WORK TASK = The first line of the listing opens the range and the line with "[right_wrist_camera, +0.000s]" closes it; repeat those lines and all between them word for word, leaving out the pictures.

INFORMATION SHOWN =

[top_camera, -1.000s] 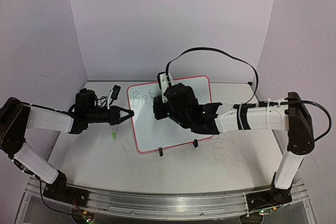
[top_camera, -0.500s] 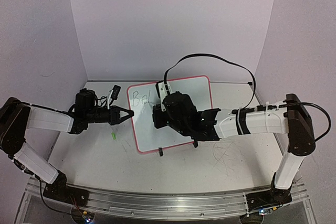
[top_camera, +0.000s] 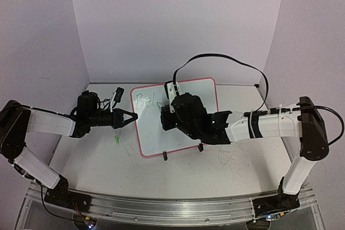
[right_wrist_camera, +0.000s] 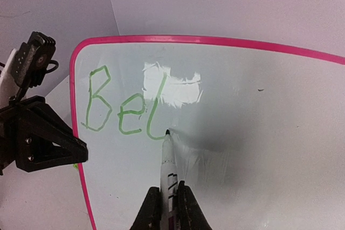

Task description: Write a sentence on the whiteboard

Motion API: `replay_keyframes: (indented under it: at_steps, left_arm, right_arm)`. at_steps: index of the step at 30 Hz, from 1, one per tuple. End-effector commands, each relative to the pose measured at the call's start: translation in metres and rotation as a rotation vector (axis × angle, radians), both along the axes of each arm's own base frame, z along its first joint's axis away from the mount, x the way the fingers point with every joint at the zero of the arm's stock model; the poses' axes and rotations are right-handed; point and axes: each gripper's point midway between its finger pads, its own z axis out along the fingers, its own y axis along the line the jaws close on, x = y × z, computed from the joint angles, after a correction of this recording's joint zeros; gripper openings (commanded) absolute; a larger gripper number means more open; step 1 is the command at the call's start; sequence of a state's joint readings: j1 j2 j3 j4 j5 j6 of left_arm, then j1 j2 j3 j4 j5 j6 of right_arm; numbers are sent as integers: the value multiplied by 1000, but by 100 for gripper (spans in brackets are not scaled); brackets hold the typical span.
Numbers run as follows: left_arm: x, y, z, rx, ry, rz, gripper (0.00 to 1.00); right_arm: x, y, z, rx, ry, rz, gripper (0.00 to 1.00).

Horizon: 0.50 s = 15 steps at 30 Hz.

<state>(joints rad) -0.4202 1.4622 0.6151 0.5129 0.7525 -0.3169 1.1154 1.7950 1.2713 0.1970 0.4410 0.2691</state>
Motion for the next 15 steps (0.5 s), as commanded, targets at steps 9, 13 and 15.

EXERCISE RESPONSE =
[top_camera, -1.000s] 
[top_camera, -0.500s] 
[top_camera, +0.000s] 
[right_wrist_camera, +0.000s] 

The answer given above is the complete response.